(Exercise goal):
The reply to the records below should contain exactly the lines from the line with "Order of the" through the line with "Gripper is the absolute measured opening", and nothing besides.

-------- Task material

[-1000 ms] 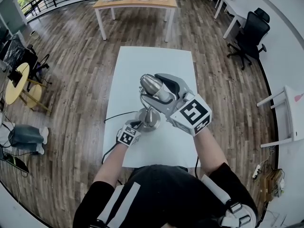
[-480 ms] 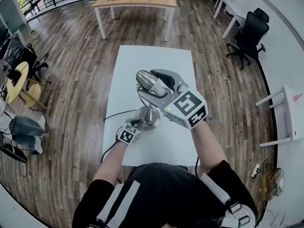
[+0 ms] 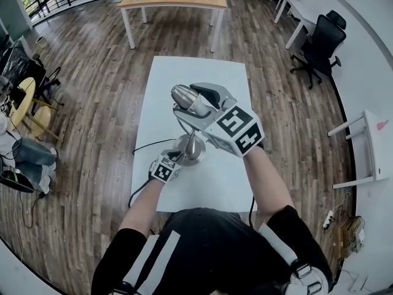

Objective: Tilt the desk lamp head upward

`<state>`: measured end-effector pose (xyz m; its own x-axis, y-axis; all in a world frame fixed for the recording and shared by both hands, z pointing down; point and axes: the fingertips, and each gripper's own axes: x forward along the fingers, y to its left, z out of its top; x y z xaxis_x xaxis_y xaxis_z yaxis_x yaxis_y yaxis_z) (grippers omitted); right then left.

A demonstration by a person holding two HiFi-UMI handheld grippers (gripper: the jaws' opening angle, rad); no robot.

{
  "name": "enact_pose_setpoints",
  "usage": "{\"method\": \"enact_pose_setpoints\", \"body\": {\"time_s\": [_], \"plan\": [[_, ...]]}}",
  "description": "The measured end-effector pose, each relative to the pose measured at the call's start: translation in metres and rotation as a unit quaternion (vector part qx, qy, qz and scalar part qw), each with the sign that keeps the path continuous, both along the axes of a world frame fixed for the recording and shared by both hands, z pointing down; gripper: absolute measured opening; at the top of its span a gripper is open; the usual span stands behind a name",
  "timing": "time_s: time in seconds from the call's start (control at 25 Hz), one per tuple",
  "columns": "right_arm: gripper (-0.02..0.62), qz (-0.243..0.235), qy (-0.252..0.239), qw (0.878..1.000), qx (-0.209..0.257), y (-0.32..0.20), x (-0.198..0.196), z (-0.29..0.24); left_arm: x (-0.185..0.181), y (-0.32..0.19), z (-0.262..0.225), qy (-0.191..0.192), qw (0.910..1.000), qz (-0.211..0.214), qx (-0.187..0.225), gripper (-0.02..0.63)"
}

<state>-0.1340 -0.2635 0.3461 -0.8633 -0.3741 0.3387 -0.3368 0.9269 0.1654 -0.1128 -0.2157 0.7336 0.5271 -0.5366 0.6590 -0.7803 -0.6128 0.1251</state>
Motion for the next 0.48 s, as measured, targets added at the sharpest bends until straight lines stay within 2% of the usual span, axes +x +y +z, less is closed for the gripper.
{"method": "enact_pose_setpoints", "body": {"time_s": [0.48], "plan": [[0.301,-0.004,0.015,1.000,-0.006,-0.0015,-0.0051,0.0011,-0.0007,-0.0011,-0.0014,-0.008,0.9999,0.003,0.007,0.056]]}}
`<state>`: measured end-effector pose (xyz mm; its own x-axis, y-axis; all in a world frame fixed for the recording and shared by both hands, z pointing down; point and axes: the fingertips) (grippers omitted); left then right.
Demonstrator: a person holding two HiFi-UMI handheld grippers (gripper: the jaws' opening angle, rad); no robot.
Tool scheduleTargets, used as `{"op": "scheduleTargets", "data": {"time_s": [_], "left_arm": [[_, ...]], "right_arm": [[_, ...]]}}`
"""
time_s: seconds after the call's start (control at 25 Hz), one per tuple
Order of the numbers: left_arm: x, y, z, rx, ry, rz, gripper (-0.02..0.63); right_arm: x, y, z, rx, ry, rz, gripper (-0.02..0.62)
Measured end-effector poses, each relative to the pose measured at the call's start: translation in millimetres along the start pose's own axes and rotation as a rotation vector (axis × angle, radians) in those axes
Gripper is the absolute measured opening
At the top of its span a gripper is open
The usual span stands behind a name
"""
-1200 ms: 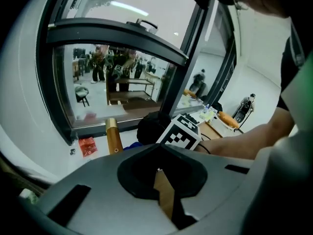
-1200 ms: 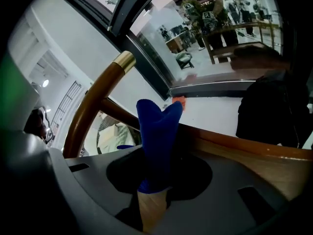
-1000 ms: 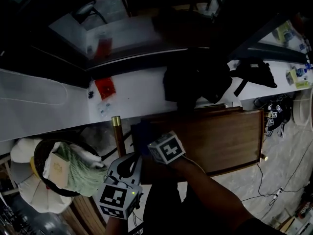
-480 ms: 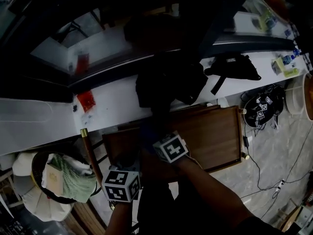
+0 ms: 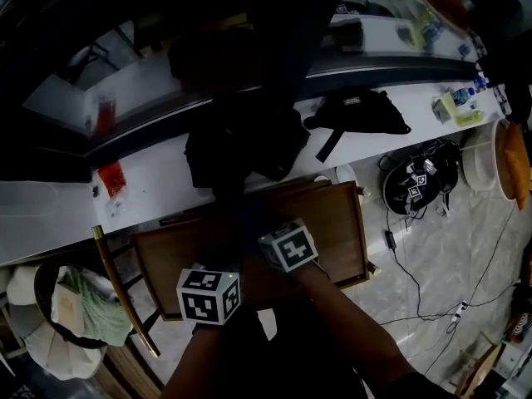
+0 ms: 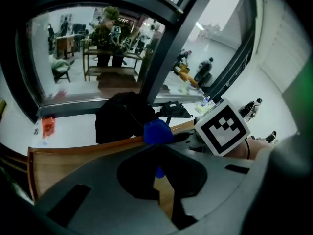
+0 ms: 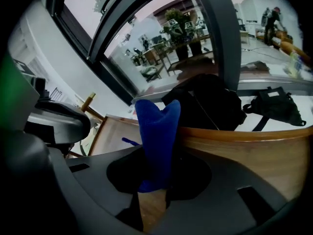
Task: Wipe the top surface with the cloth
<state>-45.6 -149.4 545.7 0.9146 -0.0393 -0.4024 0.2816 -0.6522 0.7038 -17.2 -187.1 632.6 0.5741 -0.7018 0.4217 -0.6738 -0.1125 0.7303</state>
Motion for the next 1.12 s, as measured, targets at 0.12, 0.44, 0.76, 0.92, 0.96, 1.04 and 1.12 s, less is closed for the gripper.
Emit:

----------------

(Your solution):
Order of the numbers: left_arm: x, y, z, rx, ry, rz, gripper (-0.02..0.63); right_arm: x, y, z, rx, ry, rz, gripper (-0.02..0.62)
Measured end-effector poses, each relative to the pose measured at the call's start: translation in millimetres along the start pose's own axes and rotation as a rotation vector (axis × angle, radians) in those axes
Gripper is the absolute measured opening

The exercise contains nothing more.